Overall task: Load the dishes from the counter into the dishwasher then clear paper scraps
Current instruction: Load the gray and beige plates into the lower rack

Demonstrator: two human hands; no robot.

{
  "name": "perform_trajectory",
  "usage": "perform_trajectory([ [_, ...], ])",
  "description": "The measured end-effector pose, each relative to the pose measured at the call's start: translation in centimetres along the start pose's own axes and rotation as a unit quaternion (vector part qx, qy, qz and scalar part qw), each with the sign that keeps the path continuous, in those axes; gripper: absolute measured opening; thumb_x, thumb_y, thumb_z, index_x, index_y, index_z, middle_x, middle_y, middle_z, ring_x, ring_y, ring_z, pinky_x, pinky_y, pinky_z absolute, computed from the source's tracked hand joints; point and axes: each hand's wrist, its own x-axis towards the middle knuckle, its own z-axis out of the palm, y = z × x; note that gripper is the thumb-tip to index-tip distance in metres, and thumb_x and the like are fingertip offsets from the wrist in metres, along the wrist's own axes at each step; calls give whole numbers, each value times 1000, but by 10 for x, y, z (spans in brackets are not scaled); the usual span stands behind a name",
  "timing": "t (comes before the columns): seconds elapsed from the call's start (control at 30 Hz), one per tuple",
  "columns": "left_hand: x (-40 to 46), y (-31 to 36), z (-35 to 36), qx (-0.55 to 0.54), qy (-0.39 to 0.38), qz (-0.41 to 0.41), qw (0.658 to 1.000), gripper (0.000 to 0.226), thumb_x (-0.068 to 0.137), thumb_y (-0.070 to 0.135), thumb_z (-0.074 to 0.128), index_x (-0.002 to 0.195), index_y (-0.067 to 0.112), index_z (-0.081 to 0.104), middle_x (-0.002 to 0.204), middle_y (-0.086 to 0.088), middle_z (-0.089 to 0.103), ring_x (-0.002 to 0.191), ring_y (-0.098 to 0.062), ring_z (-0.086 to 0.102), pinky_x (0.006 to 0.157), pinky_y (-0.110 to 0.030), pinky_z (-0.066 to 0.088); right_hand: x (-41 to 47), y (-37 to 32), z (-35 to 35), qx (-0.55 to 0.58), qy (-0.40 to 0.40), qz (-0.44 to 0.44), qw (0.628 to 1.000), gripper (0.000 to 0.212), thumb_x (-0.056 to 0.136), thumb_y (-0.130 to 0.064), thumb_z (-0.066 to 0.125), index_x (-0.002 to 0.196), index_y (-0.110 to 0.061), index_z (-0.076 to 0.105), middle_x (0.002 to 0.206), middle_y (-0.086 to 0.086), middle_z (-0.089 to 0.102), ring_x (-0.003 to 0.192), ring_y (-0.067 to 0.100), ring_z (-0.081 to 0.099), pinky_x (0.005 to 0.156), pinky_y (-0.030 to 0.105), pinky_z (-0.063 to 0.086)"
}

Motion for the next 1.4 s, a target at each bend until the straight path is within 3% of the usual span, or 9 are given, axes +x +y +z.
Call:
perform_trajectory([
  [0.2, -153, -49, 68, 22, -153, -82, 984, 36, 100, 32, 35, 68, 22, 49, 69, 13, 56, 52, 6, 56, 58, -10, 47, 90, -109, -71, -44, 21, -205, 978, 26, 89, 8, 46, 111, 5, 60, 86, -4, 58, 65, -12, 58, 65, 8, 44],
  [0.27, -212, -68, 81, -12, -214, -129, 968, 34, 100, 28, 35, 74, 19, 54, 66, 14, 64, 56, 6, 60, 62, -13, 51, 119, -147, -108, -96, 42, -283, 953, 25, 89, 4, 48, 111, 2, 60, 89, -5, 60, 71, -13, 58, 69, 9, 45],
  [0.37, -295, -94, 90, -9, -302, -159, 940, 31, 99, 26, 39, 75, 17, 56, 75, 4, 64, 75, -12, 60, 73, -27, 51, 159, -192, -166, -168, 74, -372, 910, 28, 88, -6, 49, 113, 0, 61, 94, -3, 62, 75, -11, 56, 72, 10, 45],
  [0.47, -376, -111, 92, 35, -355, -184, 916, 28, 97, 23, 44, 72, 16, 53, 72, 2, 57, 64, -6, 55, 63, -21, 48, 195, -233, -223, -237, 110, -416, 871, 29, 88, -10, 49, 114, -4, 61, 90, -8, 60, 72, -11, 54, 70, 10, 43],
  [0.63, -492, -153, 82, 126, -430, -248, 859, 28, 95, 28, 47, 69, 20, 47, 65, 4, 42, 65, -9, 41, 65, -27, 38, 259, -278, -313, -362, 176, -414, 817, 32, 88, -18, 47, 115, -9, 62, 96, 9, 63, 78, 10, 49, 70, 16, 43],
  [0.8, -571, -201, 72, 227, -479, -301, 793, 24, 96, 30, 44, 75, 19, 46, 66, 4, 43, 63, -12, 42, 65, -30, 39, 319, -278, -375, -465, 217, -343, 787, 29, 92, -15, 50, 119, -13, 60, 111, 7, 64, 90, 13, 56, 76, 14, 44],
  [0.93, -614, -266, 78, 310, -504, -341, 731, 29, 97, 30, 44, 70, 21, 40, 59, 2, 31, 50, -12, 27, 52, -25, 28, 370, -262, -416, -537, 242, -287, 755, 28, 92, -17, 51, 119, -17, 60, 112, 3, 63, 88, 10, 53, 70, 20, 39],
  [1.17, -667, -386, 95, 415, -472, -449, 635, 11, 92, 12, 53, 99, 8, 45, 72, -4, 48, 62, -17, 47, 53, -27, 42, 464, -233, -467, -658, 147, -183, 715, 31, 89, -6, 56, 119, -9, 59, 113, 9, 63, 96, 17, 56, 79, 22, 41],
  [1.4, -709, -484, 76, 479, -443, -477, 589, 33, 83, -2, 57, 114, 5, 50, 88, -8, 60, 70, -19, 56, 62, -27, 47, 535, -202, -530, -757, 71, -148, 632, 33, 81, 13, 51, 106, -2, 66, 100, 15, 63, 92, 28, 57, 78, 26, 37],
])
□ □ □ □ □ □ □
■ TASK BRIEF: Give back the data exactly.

■ SOLVED EXERCISE:
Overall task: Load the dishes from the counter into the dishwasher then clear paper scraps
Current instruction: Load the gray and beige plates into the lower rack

Demonstrator: two human hands; no robot.

{
  "name": "perform_trajectory",
  "usage": "perform_trajectory([ [_, ...], ])",
  "description": "The measured end-effector pose, each relative to the pose measured at the call's start: translation in centimetres along the start pose's own axes and rotation as a unit quaternion (vector part qx, qy, qz and scalar part qw), each with the sign that keeps the path continuous, in those axes; gripper: absolute measured opening; thumb_x, thumb_y, thumb_z, index_x, index_y, index_z, middle_x, middle_y, middle_z, ring_x, ring_y, ring_z, pinky_x, pinky_y, pinky_z absolute, computed from the source's tracked hand joints; point and axes: each hand's wrist, its own x-axis towards the middle knuckle, its own z-axis out of the palm, y = z × x; note that gripper is the thumb-tip to index-tip distance in metres, and thumb_x and the like are fingertip offsets from the wrist in metres, along the wrist's own axes at each step; calls give whole numbers, each value times 1000, but by 10 for x, y, z (spans in brackets are not scaled); the usual span stands behind a name",
  "timing": "t (comes before the columns): seconds elapsed from the call's start (control at 30 Hz), one per tuple",
  "columns": "left_hand: x (-40 to 46), y (-31 to 36), z (-35 to 36), qx (-0.55 to 0.54), qy (-0.39 to 0.38), qz (-0.41 to 0.41), qw (0.658 to 1.000), gripper (0.000 to 0.226), thumb_x (-0.068 to 0.137), thumb_y (-0.070 to 0.135), thumb_z (-0.074 to 0.128), index_x (-0.002 to 0.195), index_y (-0.067 to 0.112), index_z (-0.081 to 0.104), middle_x (-0.002 to 0.204), middle_y (-0.086 to 0.088), middle_z (-0.089 to 0.103), ring_x (-0.002 to 0.191), ring_y (-0.098 to 0.062), ring_z (-0.086 to 0.102), pinky_x (0.006 to 0.157), pinky_y (-0.110 to 0.030), pinky_z (-0.066 to 0.088); right_hand: x (-41 to 47), y (-37 to 32), z (-35 to 35), qx (-0.55 to 0.58), qy (-0.40 to 0.40), qz (-0.44 to 0.44), qw (0.628 to 1.000), gripper (0.000 to 0.212), thumb_x (-0.056 to 0.136), thumb_y (-0.130 to 0.064), thumb_z (-0.066 to 0.125), index_x (-0.002 to 0.196), index_y (-0.110 to 0.061), index_z (-0.076 to 0.105), middle_x (0.002 to 0.206), middle_y (-0.086 to 0.086), middle_z (-0.089 to 0.102), ring_x (-0.003 to 0.192), ring_y (-0.067 to 0.100), ring_z (-0.081 to 0.099), pinky_x (0.005 to 0.156), pinky_y (-0.030 to 0.105), pinky_z (-0.063 to 0.086)"
}

Motion for the next 1.4 s, a target at each bend until the straight path is within 3% of the usual span, or 9 are given, axes +x +y +z.
Call:
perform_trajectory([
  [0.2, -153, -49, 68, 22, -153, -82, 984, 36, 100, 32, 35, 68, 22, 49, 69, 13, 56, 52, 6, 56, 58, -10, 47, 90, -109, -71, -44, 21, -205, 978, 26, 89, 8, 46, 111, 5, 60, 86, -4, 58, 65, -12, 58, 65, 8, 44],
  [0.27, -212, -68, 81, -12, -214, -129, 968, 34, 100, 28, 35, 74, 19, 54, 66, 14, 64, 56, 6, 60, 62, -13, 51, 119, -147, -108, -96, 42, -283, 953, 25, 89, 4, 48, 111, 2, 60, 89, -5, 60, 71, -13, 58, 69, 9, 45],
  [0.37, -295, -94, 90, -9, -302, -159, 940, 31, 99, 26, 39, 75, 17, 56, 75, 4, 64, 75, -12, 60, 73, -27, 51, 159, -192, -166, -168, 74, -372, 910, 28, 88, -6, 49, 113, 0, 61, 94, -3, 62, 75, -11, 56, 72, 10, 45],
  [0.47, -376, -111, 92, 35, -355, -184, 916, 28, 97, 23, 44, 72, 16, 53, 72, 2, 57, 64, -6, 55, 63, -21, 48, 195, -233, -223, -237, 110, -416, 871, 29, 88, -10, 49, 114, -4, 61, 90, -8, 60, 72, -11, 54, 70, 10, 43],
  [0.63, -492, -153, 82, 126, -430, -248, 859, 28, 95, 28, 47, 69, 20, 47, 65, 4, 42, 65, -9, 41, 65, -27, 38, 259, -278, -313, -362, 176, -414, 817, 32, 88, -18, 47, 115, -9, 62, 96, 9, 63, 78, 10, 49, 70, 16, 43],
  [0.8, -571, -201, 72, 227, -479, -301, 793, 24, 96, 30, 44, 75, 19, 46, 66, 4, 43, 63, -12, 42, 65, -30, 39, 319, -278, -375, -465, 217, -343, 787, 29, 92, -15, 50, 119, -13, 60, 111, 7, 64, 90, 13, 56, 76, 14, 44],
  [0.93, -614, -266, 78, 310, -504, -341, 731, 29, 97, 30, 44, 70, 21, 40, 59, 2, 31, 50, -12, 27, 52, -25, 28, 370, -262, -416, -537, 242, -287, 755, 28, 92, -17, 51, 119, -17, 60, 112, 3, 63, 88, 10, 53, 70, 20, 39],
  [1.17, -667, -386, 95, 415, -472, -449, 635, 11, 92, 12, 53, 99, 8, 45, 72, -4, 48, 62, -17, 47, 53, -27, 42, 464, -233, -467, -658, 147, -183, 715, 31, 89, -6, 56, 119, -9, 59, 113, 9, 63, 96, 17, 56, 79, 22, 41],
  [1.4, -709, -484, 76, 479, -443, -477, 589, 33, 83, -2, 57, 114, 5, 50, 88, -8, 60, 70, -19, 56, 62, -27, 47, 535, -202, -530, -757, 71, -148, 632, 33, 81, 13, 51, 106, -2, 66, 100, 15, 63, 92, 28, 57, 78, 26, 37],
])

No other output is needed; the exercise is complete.